Materializing Magic Power paints a broad picture of the dynamics of popular religion in Taiwan. The first book to explore contemporary Chinese popular religion from its cultural, social, and material perspectives, it analyzes these aspects of religious practice in a unified framework and traces their transformation as adherents move from villages to cities.
In this groundbreaking study, Wei-Ping Lin offers a fresh perspective on the divine power of Chinese deities as revealed in two important material forms—god statues and spirit mediums. By examining the significance of these religious manifestations, Lin identifies personification and localization as the crucial cultural mechanisms that bestow efficacy on deity statues and spirit mediums. She further traces the social consequences of materialization and demonstrates how the different natures of materials mediate distinct kinds of divine power.
The first part of the book provides a detailed account of popular religion in villages. This is followed by a discussion of how rural migrant workers cope with challenges in urban environments by inviting branch statues of village deities to the city, establishing an urban shrine, and selecting a new spirit medium. These practices show how traditional village religion is being reconfigured in cities today.

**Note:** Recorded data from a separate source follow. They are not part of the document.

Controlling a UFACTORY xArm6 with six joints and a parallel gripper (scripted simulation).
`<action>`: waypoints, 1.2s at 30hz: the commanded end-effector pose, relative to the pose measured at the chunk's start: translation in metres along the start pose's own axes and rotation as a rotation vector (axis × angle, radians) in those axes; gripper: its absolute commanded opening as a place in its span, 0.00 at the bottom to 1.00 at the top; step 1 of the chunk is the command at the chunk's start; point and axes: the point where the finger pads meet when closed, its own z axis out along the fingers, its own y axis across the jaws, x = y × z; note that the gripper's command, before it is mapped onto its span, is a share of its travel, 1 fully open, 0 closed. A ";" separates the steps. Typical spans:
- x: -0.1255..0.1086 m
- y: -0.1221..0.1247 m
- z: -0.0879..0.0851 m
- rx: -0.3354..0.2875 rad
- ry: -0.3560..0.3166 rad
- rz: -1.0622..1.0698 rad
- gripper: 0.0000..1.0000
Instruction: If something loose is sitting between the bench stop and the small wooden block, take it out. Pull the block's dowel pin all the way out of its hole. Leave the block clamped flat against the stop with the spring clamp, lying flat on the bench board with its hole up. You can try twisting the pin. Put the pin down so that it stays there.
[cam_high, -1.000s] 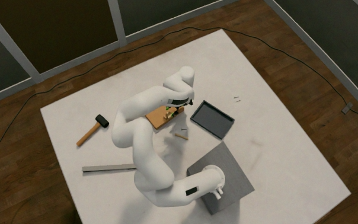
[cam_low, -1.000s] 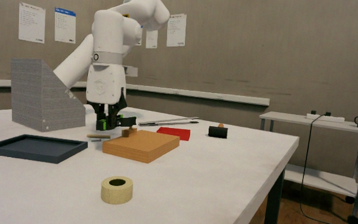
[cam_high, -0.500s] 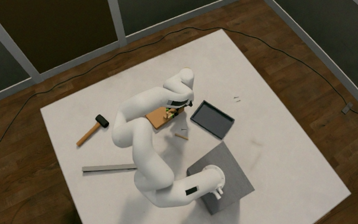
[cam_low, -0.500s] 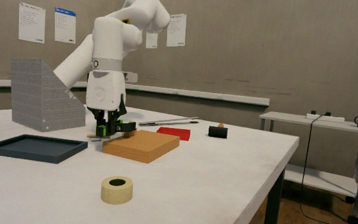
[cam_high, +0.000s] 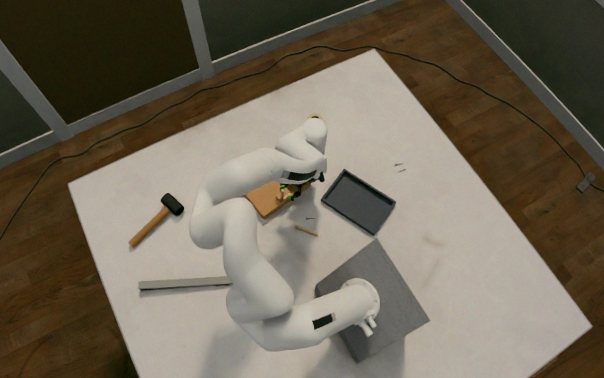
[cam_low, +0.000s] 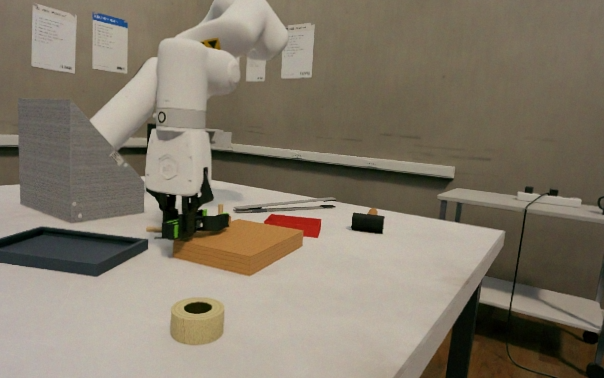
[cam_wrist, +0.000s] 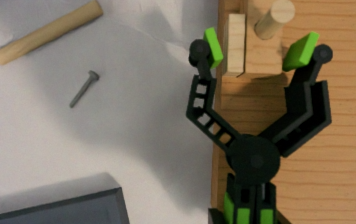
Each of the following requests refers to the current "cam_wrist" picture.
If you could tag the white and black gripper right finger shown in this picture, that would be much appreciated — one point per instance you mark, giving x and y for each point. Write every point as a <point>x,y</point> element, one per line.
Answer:
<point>281,219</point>

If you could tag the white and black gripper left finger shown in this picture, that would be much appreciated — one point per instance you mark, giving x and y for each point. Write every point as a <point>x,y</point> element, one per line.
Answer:
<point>215,216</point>

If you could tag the brown wooden board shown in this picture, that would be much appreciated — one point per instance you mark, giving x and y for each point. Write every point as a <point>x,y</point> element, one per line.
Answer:
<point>317,183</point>

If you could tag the tan wooden rod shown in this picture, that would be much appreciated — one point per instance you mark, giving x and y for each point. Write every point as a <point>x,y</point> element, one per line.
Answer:
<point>50,32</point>

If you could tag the small wooden block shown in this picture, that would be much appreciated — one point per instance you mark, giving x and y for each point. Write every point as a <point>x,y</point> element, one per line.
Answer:
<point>262,58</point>

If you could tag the wooden dowel pin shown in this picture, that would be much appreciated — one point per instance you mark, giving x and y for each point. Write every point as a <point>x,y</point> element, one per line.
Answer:
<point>279,14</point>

An ethnographic work that weaves together description and theoretical discussion, Materializing Magic Power demonstrates the insights we achieve when we approach religious practices from the vantage of materiality. The book will give scholars who have been working on Chinese religious practices a new and promising framework in which to revisit ethnographic and archival sources. For the novice, it gives a thorough multi-sited introduction to popular religious life in all its contemporary complexities. Materializing Magic Power will appeal to those curious about religious practices, but will also engage anyone who wonders about material culture’s role in how we build lasting social relationships.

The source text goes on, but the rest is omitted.